Saturday, February 4, 2017
Siblings
In an article we read for this week it talks about how having siblings, specifically sisters, help mental health. I found this interesting because I do indeed have sisters. I have an older sister who is older by two and a half years, and a younger sister who is younger by three years. The article talks about how having these siblings help negative feelings be lessened. It's kind of hard for me to say whether or not that is true since I don't know any different other than living with my sisters, but I would say in my family I probably have a little bit of both. I like to think that my sisters are pretty protective over me, I know I am over them, probably to the point of being annoying sometimes. My sisters do look out for me and care about me. They love me and I love them. Sometimes though, we fight and grow apart and have differences. Those times can sometimes be the loneliest and have the most negative emotions I have ever had, at least in my experience. At this point in my life, I know my sister's got my back, and nothing against my sisters, but it definitely didn't always feel like that growing up.
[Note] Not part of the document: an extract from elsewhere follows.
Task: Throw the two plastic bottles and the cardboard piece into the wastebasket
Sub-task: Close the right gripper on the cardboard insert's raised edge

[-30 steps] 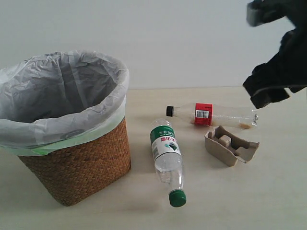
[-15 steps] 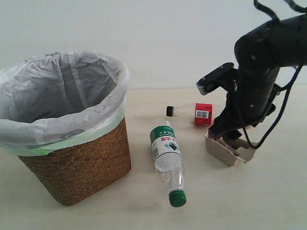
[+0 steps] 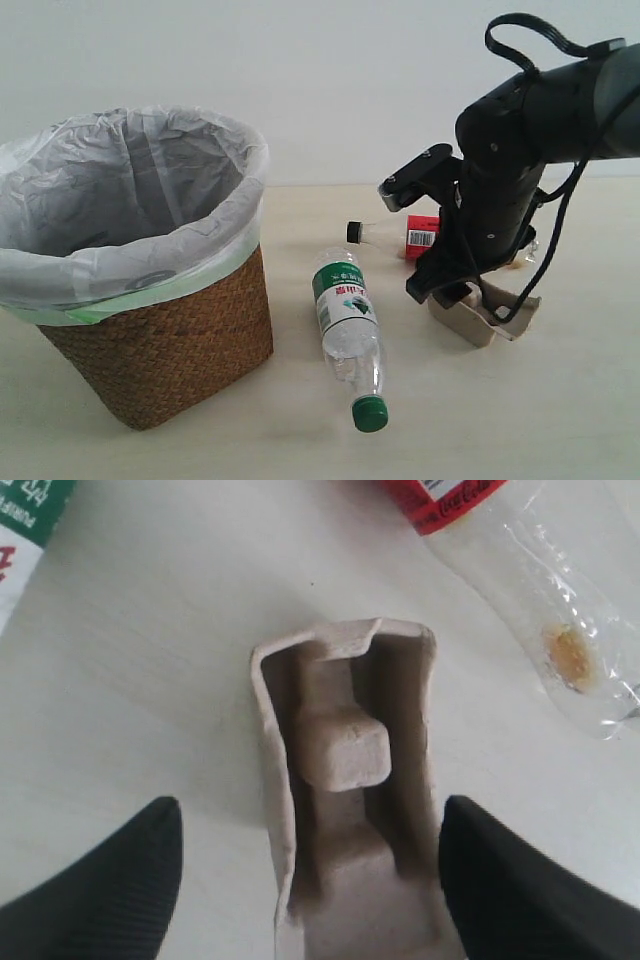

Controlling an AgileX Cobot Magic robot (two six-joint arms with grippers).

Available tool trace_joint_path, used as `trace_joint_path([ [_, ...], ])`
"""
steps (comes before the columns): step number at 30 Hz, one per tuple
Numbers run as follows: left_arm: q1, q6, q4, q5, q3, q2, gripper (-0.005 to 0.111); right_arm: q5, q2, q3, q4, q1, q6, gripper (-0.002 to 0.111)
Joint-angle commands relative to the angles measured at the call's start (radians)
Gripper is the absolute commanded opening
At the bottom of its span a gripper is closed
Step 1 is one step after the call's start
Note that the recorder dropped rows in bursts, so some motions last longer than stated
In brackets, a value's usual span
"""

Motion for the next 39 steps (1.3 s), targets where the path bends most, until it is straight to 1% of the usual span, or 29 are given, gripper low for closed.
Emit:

Maybe that's just the way I perceived things and maybe this is going to offend my sisters if they read it, but I really don't know. It's hard to discuss this from a perspective of whether or not it helped my mental health more than others who didn't have siblings because I only have my one experience and everyone has different personalities and experiences so it is very hard to test. To sum it all up though, I do love my sisters very dearly and I miss them very much right now as I am up at school. I am incredibly grateful for everything that the three of us have been through together.